The architecture behind Wall-B is a genuine engineering departure. Rather than bolting on vision, language, and motion as separate modules, X Square trains perception, language, and physical prediction together from day one, PR Newswire reported. The argument is that home robots face a fundamentally different problem than factory robots: repetition versus generalization. A factory robot performs one action 10,000 times. A home robot must perform 10,000 different actions, each in a slightly different context. Joint training is one way to attack that long tail. Whether Wall-B actually does attack it is unverifiable without access to the model or independent benchmarks.

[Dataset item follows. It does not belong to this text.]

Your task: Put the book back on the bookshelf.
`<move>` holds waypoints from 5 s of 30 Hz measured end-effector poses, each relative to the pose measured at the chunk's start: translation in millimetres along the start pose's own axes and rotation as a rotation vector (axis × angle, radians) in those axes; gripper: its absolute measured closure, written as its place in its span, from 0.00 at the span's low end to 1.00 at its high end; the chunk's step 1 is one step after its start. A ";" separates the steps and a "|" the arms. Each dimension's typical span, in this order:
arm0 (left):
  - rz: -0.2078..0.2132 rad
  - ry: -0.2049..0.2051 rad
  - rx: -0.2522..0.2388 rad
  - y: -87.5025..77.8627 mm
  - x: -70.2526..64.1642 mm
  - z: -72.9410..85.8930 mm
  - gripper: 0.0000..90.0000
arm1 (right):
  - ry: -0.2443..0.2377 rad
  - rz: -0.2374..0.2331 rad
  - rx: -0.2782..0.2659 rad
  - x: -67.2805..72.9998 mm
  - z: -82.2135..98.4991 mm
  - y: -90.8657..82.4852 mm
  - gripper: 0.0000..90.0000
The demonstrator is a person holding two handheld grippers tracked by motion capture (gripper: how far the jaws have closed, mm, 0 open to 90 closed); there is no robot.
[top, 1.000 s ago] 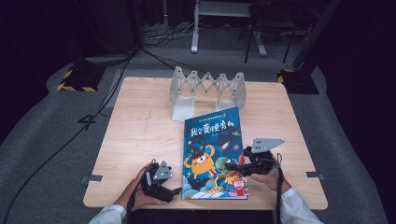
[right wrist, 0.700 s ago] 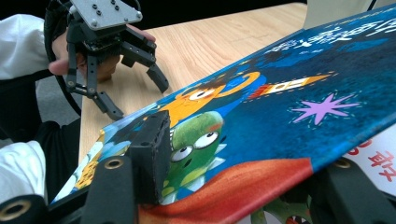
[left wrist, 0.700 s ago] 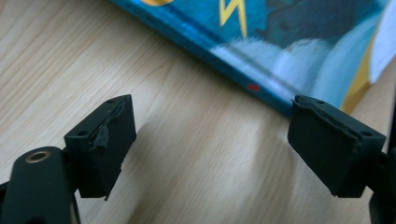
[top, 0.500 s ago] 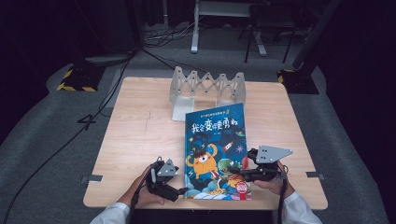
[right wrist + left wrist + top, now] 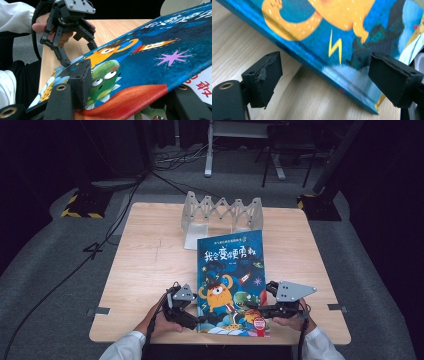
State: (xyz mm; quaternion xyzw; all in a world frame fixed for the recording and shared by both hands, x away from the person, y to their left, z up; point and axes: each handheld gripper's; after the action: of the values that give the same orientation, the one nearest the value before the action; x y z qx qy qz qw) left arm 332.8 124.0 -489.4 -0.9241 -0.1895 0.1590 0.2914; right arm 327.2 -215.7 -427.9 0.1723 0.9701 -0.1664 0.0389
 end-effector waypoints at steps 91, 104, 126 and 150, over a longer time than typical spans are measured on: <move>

The 35-day deployment claim targets May 25. It is a pilot targeting more than 50 households, not a general release. The claim that household labor represents roughly 20% of GDP and therefore the market is 20% of GDP is CEO arithmetic, The Independent noted, not independent analysis.
The home robotics sector has spent years showing what it can do on stage. Humanoids run half-marathons, do backflips, dance in formation. What they cannot do, reliably, is load a dishwasher or fold a towel, Reuters reported. The gap between demo and domestic competence is not accidental. Viral footage of a robot putting slippers in the wrong room is bad for fundraising.
What X Square has built is a telepresence device with arms, bundled with a human worker to cover its gaps. That is a defensible early business. It is not what the press release describes.
The question for May 25 is whether the 35-day deployment expands that model or escapes it.